Housing starts in August showed some effects from Hurricane Harvey with weakness in the South pulling down the annualized rate to 1.180 million though further details did show general strength for the key single-family component against sharp weakness for multi-family units. Permits, where weather effects are marginal, rose sharply to a 1.272 million rate where however contributions from single-family and mulita-family units were turned around, with the former soft and the latter strong. The Econoday consensus for total housing starts in September is 1.170 million for what would be a small decline with permits at 1.230 million and a more sizable decline.


Beige Book
Prepared for the October 31 & November 1 FOMC Meeting


"Modest-to-moderate" has unfortunately been the general economic refrain in the Beige Book all year, accompanied however by consistent warnings of labor market tightness and isolated wage pressures.
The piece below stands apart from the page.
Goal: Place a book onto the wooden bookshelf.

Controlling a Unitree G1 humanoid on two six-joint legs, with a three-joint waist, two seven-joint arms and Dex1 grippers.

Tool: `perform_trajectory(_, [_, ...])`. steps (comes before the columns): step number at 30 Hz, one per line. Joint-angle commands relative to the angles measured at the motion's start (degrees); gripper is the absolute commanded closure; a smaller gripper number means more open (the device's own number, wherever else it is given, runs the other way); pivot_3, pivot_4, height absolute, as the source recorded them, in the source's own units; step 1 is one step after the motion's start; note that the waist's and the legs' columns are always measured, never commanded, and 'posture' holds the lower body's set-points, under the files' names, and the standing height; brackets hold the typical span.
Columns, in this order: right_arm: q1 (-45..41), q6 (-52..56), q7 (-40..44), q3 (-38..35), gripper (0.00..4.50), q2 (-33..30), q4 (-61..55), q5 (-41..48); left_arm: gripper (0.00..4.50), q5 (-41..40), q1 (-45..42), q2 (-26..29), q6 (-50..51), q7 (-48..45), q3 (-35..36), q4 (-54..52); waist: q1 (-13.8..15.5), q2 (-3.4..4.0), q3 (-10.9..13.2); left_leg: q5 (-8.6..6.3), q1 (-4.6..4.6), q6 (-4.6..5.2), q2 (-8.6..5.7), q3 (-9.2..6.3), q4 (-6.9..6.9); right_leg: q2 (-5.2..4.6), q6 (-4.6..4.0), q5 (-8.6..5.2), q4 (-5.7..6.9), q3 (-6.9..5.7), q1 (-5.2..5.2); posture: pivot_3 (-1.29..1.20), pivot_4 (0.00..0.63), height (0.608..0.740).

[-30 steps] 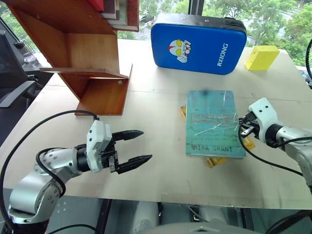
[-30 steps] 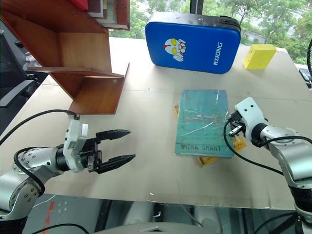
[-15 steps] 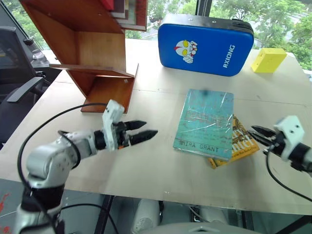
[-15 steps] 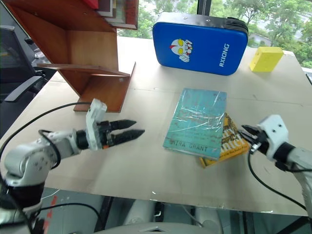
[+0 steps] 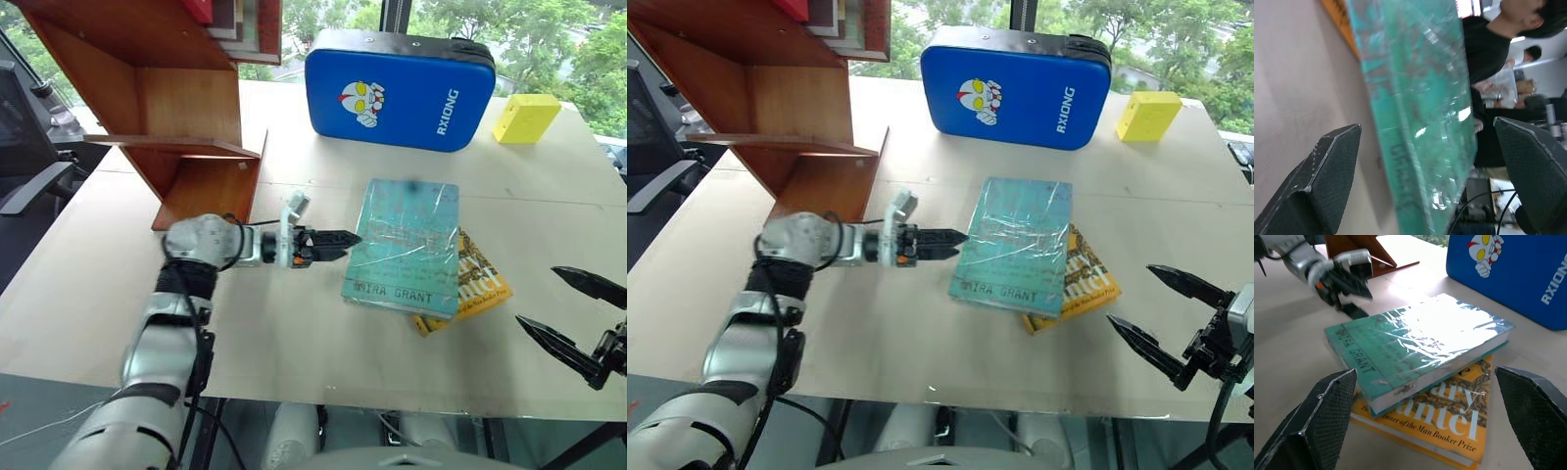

If wage observations increase in intensity, expectations for Federal Reserve rate hikes could be heightened. The prior report cited the effects of Hurricanes Harvey and Irma that included general economic disruptions and specific trouble for oil and natural gas production. Weakness in auto sales was one observation of the last report which, given the giant replacement spike in September, is likely to be reversed in the latest edition.


Thursday


Initial Jobless Claims for October 14 week
Consensus Forecast: 240,000
Consensus Range: 235,000 to 250,000


Effects from Hurricanes Harvey and Irma have been clearly fading in jobless claims which came in at 243,000 in the October 7 week and only slightly above late August levels. But the effects of Hurricane Maria remain as a major wildcard as Puerto Rico where claims, which are no longer being estimated, have been dribbling in not due presumably to lack of joblessness in the territory but to lack of access to San Juan's unemployment office. Any effect, however, isn't the call among forecasters who see initial jobless claims coming in little changed at 243,000 in the October 14 week.


Philadelphia Fed Manufacturing Index for October
Consensus Forecast: 20.2
Consensus Range: 15.0 to 25.8


There are no words left to describe the intensity of strength being report by respondents to the Philly Fed manufacturing report. The headline, at 23.8 in September and well beyond Econoday's high estimate, only scratched the surface as new orders poured in at one of the strongest rates of the expansion with backlog orders and shipments among the very strongest in the 50-year history of this report. The consensus for the October index is 20.2.


Friday


Index of Leading Economic Indicators for September
Consensus Forecast, Month-to-Month Change: 0.1%
Consensus Range: 0.1% to 0.3%


Low short-term interest rates, high consumer expectations, and ISM manufacturing orders have been underpinning the index of leading economic indicators which rose 0.4 percent in August. But the hurricane-related spike in initial jobless claims will hold down September's results were the Econoday consensus is for only a 0.1 percent gain.


Existing Home Sales for September
Consensus Forecast, Annualized Rate: 5.300 million
Consensus Range: 5.100 to 5.400 million


Weakness in the Harvey-hit region of the South pulled down existing home sales by 1.7 percent to a 5.350 million annualized rate though sales in the West were also weak. Price strength has been slowing though supply of available homes on the market has remained very tight. The National Association of Realtors warned in the last report that hurricane effects could slow resales through the remainder of the year. Forecasters see September's results, a month hit by Hurricane Irma's strike on Florida, coming in a bit lower at 5.300 million.